Napier shearer Steve Stoney is to make a bid for the world nine-hour lamb shearing record later this month - hoping to wipe out the name of the champion he helped get into the books.
The 41-year-old Stoney is scheduled to make his attempt on November 26 at Kahuranaki Station, southeast of Hastings, targeting the record of 866 shorn by Dion King in a King Country woolshed in January 2007.
It will come eight years and two days after Stoney was King's right-hand man in a successful bid for the eight-hour record at Mangatutu, west of Napier.
Stoney has already been in the record books, for a three-stand eight-hours lambs record shorn in 1997 which survived nine years before being broken in Southland.
Working for Napier contractor Farrell Chrystal, the jockey-sized Stoney signalled a possible challenge for the nine-hour record when he blasted through 850 lambs in a test-run at Kahuranaki a year ago today.

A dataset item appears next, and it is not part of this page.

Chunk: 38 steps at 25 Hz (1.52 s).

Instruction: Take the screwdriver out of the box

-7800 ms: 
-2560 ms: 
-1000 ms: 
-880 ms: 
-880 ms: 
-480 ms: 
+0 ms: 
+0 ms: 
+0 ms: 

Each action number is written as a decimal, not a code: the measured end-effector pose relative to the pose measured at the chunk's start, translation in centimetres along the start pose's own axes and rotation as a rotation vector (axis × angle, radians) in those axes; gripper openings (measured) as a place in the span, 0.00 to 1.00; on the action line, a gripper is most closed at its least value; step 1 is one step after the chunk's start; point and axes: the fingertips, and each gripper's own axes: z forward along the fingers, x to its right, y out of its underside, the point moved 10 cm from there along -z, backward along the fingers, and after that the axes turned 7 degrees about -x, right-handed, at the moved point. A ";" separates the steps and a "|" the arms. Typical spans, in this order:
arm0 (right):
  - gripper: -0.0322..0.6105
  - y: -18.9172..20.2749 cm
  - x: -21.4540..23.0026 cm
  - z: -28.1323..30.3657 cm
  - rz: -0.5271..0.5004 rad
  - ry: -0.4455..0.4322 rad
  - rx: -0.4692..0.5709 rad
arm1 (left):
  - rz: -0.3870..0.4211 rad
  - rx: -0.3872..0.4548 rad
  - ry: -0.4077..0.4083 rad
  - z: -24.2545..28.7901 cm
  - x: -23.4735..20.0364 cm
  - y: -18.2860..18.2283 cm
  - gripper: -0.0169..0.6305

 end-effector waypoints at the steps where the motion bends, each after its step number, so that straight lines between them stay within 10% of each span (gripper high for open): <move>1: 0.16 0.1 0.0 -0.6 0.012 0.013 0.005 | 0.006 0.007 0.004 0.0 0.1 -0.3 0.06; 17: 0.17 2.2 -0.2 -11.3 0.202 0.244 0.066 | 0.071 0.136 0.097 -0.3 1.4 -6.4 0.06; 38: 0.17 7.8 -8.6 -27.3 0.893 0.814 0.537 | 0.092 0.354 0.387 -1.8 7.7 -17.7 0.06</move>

Ever since, it has only been a question of when, the earliest option this week ruled because the lambs were unlikely to reach the required average of at least 0.9kg of wool each. The new target date was decided last weekend, and the wool-weight threshold will be put to the test as four judges appointed by the World Shearing Records Society gather at Kahuranaki on the eve of the record bid.
Society chairman Mark Baldwin, of Australia, will be the statutory overseas judge, Colin Gibson, will fill the South Island berth, and judges from the North Island will be Doug Oliver and Shearing Sports New Zealand chairman John Fagan.
It will be the third solo nine-hour lambs record attempt in Hawke's Bay. The first was in 1976 when Charles Pearse shore a record-breaking 602 near Te Pohue.